松橋氏は「感謝の気持ちは大切ですが、それが『しかありません』という形で表現されると、自分を縛ることになります。人間関係でうまくいく人は、感謝と同時に自分の気持ちも素直に伝えられる人です」と述べている。
「話せる人」と「話せない人」の習慣の違い
連載では、他にも「話せる人」と「話せない人」の習慣の違いが紹介されている。例えば、話せない人は「でも」「だって」といった否定的な言葉をよく使い、話せる人は「なるほど」「確かに」といった共感の言葉を優先する。また、話せない人は相手の話を遮りがちだが、話せる人は最後まで聞いてから自分の意見を述べる。
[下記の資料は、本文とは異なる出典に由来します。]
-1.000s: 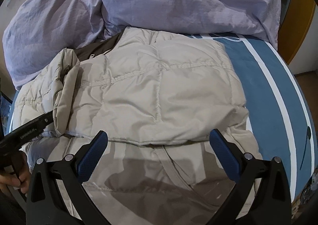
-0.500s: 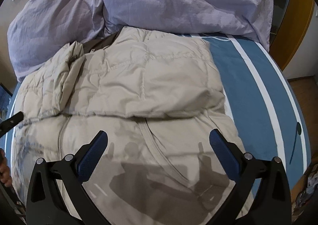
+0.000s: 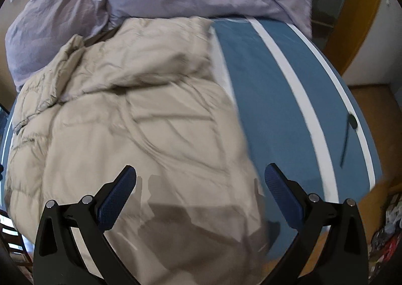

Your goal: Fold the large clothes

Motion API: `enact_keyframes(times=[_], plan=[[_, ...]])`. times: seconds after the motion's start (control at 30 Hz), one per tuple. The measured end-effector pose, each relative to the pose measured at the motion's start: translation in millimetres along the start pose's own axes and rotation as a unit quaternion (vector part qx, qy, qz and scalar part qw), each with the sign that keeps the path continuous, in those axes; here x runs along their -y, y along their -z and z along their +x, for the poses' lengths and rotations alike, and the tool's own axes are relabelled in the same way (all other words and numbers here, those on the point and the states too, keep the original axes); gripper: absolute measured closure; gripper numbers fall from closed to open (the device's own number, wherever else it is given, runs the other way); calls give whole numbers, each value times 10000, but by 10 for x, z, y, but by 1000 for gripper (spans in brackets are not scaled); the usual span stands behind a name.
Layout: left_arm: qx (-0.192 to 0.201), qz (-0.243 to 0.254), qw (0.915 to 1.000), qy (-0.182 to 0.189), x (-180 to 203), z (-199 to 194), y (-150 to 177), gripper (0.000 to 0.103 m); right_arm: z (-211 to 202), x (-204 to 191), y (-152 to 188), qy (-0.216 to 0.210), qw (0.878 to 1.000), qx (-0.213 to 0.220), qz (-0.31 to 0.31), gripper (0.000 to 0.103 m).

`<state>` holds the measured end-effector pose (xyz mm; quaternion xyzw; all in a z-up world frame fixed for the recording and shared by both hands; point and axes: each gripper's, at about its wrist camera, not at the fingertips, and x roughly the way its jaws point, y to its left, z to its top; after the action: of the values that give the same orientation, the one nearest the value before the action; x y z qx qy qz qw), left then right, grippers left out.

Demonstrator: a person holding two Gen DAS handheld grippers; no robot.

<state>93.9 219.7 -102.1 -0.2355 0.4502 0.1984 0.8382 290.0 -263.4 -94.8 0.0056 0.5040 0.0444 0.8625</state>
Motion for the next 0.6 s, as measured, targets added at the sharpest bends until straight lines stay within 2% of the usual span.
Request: enact_keyframes(times=[0.17,0.33,0.6], plan=[[-91,-181,9997,142,-171,-75,216,23,-32,329,221,-259,9990,-177,307,1],[-202,-212,9992,255,-196,-73,371,24,-64,440,383,-495,9977,-262,373,1],[-432,-499,9966,485,-297,10,558,36,-13,443,598,-875,9942,-502,382,21]])
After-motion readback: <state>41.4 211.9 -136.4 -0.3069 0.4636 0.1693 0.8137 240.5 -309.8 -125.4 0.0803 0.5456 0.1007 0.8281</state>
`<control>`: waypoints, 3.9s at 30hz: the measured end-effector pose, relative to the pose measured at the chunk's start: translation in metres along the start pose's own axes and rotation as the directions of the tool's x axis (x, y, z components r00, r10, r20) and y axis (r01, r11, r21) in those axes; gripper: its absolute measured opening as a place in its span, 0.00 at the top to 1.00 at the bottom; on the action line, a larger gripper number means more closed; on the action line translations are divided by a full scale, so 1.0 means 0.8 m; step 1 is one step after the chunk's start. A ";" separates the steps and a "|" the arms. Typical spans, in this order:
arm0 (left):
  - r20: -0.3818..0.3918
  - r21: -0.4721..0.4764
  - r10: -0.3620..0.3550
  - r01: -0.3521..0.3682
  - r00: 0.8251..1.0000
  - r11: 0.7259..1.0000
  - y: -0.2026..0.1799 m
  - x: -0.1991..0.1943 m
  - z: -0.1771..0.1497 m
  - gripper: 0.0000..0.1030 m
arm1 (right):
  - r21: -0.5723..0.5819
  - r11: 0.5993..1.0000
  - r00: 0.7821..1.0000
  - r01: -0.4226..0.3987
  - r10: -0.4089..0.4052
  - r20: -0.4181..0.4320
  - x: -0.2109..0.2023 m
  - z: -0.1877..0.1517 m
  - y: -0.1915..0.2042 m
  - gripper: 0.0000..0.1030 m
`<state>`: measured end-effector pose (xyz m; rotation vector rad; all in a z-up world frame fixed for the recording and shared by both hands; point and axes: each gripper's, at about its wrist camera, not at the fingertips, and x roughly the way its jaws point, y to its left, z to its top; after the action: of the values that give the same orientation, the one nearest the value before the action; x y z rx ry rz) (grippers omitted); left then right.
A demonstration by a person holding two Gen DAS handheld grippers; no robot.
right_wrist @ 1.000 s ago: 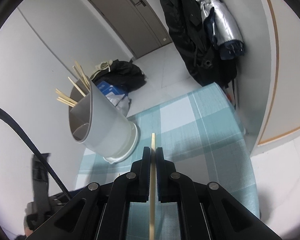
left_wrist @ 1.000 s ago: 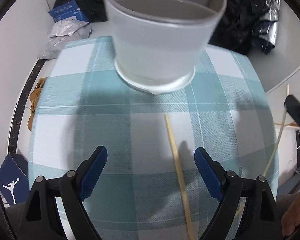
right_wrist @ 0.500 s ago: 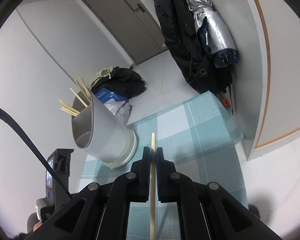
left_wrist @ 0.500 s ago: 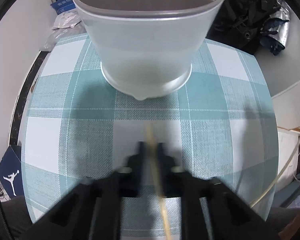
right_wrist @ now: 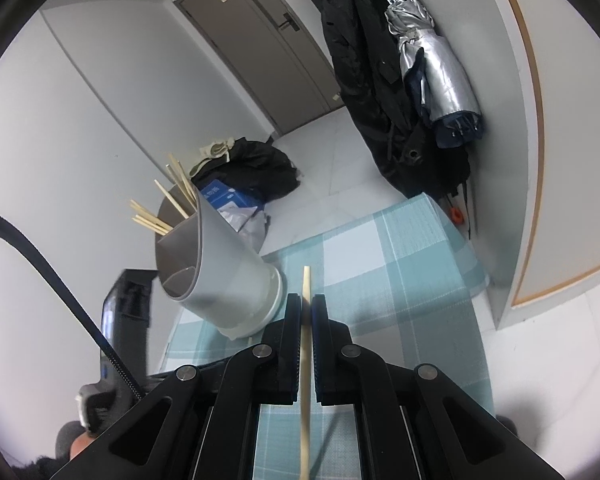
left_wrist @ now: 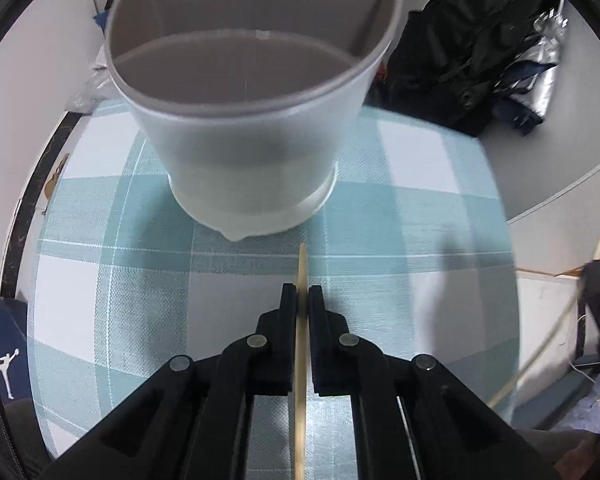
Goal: Organize utensils
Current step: 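Lift both held chopsticks and carry them over the white holder, then lower the chopsticks into the holder and open both tools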
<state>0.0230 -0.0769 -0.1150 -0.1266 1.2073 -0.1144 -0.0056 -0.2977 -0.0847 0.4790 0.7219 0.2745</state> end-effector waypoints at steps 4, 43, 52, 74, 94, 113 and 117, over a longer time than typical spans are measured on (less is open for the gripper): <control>0.065 0.021 -0.022 0.020 0.998 1.000 -0.003 -0.024 -0.009 0.98 | -0.027 0.999 1.000 -0.019 0.019 0.018 -0.003 0.000 0.009 0.96; 0.336 0.134 -0.203 0.166 0.920 0.977 0.026 -0.139 -0.032 0.98 | -0.260 0.965 0.991 -0.008 0.044 0.130 -0.041 -0.042 0.100 0.96; 0.339 0.129 -0.210 0.176 0.917 0.976 0.039 -0.148 -0.032 0.98 | -0.281 0.960 0.990 -0.013 0.052 0.132 -0.041 -0.050 0.112 0.96; 0.346 0.155 -0.243 0.200 0.906 0.967 0.047 -0.171 -0.011 0.98 | -0.335 0.942 0.984 -0.028 0.085 0.156 -0.045 -0.038 0.136 0.96; 0.382 0.186 -0.346 0.295 0.857 0.937 0.030 -0.236 0.109 0.98 | -0.343 0.938 0.966 -0.053 0.135 0.221 -0.042 0.086 0.161 0.96; 0.455 0.132 -0.283 0.250 0.844 0.959 0.068 -0.230 0.199 0.98 | -0.422 0.903 0.945 -0.084 0.206 0.253 0.028 0.199 0.226 0.96; 0.477 0.138 -0.251 0.211 0.842 0.968 0.073 -0.220 0.198 0.98 | -0.433 0.898 0.951 -0.074 0.194 0.241 0.050 0.194 0.228 0.96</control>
<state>0.1107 0.0142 0.0936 -0.2176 0.6689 -0.3238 0.1157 -0.1757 0.0863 0.1487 0.3360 0.4722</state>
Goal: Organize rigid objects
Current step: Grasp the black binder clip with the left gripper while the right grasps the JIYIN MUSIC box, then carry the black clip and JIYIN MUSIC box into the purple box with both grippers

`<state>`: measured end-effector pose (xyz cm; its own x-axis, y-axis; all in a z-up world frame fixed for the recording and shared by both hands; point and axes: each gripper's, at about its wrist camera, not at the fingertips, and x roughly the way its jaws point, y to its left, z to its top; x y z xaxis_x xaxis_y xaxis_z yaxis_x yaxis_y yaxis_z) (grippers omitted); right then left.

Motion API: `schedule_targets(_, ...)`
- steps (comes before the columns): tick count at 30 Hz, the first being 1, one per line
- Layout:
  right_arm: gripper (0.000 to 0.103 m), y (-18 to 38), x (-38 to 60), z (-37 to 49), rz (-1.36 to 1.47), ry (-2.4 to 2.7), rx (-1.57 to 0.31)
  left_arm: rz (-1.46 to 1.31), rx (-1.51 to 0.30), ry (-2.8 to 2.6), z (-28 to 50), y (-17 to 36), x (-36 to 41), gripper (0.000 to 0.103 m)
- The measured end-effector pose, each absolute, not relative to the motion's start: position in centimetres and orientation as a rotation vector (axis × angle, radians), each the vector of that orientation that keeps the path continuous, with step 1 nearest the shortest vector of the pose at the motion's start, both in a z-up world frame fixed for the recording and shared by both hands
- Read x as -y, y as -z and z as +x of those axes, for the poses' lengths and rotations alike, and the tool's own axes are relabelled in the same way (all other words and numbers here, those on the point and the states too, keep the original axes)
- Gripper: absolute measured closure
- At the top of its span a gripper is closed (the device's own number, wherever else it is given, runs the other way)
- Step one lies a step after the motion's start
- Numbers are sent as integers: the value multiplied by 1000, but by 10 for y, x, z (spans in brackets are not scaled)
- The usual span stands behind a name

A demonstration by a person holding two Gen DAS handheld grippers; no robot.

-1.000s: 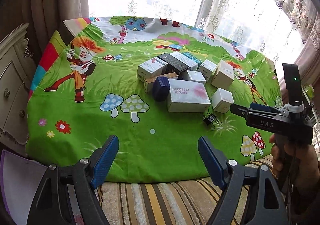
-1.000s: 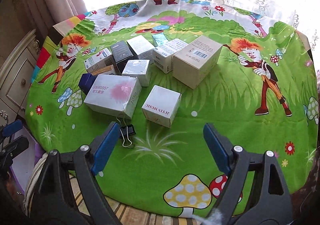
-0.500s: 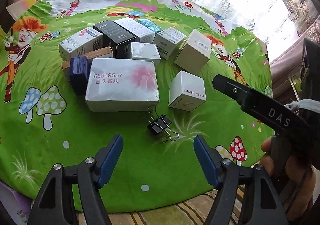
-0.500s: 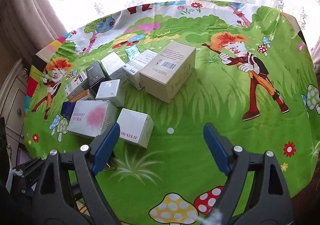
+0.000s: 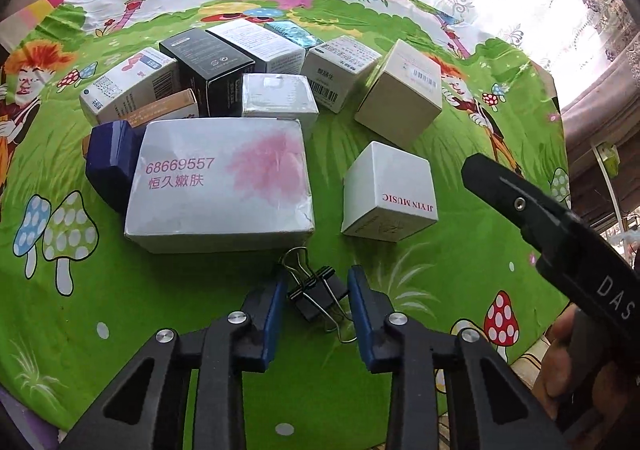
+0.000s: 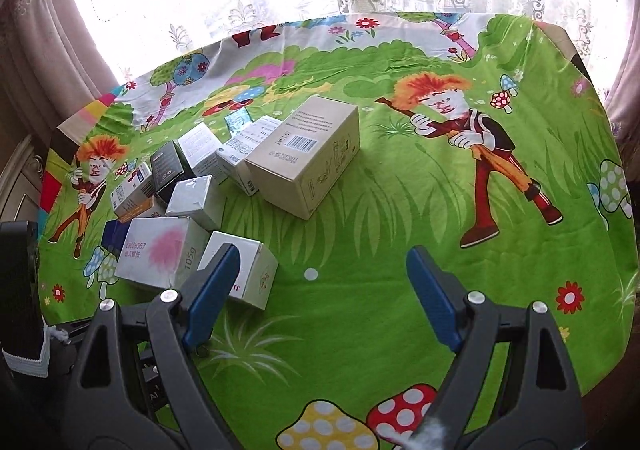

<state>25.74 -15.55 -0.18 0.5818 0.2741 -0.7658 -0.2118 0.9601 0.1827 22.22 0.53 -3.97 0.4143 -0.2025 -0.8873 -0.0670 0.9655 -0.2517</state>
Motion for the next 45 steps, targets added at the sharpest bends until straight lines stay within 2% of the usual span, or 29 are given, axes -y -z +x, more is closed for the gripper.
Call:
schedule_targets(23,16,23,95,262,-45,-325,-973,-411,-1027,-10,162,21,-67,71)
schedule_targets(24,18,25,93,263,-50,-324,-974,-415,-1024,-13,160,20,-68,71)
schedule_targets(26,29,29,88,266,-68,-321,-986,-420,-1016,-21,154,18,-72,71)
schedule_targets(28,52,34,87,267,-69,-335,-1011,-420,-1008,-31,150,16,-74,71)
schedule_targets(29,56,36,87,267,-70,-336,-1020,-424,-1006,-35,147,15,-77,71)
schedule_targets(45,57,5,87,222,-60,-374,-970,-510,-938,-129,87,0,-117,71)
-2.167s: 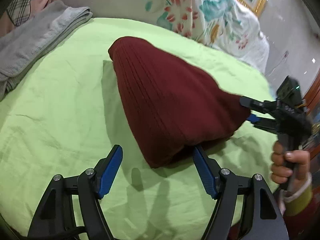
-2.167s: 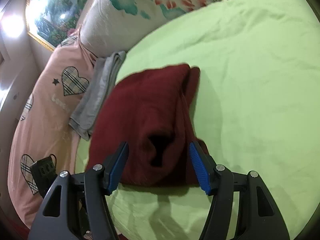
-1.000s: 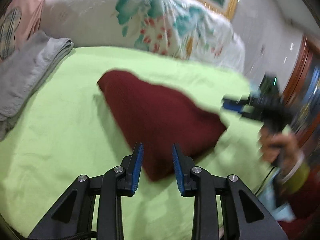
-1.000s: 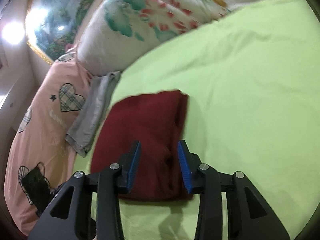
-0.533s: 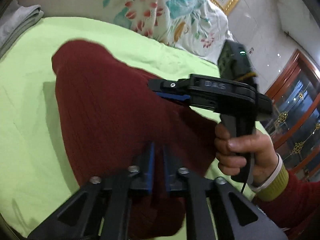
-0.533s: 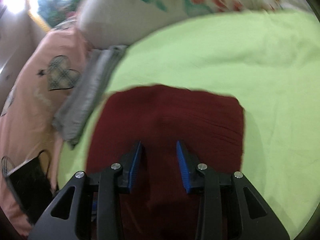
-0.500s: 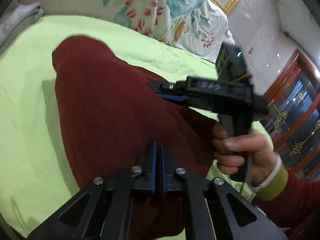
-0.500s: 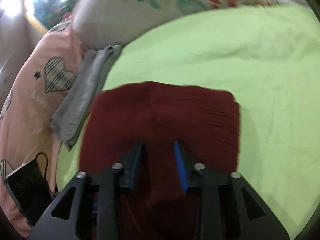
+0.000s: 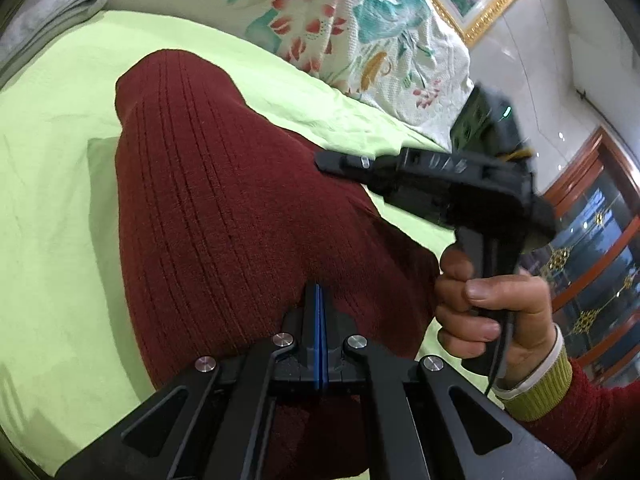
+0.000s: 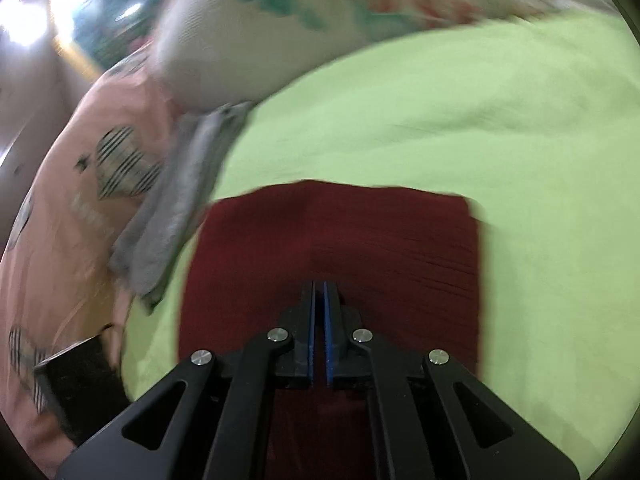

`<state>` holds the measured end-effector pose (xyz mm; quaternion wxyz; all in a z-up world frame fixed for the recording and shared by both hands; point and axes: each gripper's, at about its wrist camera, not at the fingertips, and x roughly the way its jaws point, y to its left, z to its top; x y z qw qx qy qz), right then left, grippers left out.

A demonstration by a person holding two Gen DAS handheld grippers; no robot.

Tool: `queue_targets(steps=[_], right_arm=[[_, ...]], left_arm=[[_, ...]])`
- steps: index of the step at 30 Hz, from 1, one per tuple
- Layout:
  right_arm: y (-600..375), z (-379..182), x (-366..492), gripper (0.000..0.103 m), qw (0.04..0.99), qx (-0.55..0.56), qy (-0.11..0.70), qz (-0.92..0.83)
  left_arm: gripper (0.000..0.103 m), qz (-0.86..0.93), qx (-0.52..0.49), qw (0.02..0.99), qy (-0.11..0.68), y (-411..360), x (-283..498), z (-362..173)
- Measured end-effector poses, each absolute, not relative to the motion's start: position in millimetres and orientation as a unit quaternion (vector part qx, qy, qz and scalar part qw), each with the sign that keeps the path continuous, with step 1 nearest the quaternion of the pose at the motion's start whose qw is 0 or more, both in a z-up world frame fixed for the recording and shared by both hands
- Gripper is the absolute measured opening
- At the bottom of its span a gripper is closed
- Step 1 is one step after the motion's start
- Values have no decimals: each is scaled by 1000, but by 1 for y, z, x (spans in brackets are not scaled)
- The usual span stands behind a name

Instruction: Fold large clothes

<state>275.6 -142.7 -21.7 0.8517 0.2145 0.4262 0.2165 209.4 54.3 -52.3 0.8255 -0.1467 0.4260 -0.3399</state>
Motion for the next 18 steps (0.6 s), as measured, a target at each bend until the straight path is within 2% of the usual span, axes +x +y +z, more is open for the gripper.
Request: queue_targets(steps=[4,7,8,9,11,18], right_arm=[[-101,-15,306,6,838,168,440,274],[-81,-35,341,12,811,146,498,271],[-77,-42,351,12,807,137,511,263],[-76,-52,361,5,809,119,521,245],[-83,-63,373,0,802,143,528,242],[-154,-25,317,3,847,212,440,210]], left_arm=[[0,-331,-152,828,427,55,207,-52],[0,-323,-163,827,431,57,208,-53],[0,-320,-166,827,431,58,208,-52],[0,-318,-168,828,431,59,209,-52],[0,-312,-172,827,434,60,210,-52],[0,-295,-178,841,417,76,192,-31]])
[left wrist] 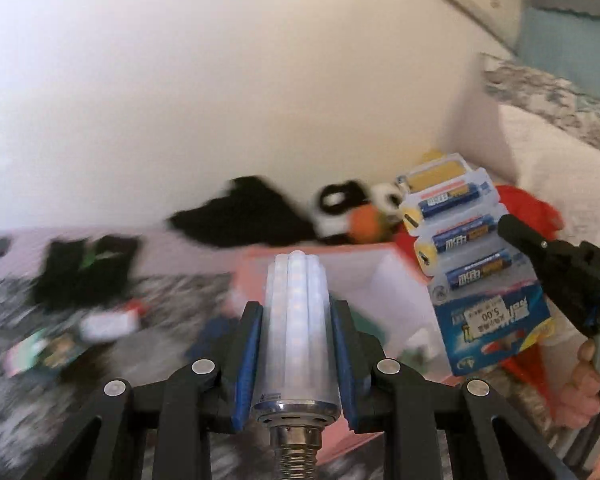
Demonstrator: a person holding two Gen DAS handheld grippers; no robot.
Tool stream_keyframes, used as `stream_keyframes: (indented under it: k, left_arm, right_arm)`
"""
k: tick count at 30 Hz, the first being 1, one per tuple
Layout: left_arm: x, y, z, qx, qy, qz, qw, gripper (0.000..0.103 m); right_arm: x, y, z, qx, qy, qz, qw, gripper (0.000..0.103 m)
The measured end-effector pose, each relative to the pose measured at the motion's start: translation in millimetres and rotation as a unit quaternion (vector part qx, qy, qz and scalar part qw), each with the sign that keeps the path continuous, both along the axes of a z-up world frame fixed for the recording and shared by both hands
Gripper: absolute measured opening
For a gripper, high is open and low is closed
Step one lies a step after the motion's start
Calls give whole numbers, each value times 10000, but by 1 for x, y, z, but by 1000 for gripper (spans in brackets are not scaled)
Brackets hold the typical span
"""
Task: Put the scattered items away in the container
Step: 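Drop the bulb and battery card into the pink box from both tools, then grasp the pink-green pouch with the left tool while the right tool grasps the wooden bead bracelet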
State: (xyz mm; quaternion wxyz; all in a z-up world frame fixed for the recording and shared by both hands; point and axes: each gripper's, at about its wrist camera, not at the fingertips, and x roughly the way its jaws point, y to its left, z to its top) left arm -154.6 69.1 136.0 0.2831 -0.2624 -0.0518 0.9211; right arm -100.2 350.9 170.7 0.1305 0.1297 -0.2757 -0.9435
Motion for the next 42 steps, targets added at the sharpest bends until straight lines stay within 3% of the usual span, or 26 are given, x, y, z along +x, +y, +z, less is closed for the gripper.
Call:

松橋氏は「人間関係のトラブルは、ちょっとした言葉の習慣から生まれます。自分の話し方を見直すことで、関係性は大きく改善します」と強調する。
実践的な改善策
具体的な改善策として、松橋氏は「感謝の言葉に『でも』を付け加える」ことを提案する。例えば、「両親には感謝しています。でも、時には意見が合わないこともあります」と、感謝と本音を両立させる表現が効果的だという。
また、日常会話で「ありがとう」の後に「ただ、こう思うんだ」と続ける練習をすることで、バランスの取れたコミュニケーションが身につくとしている。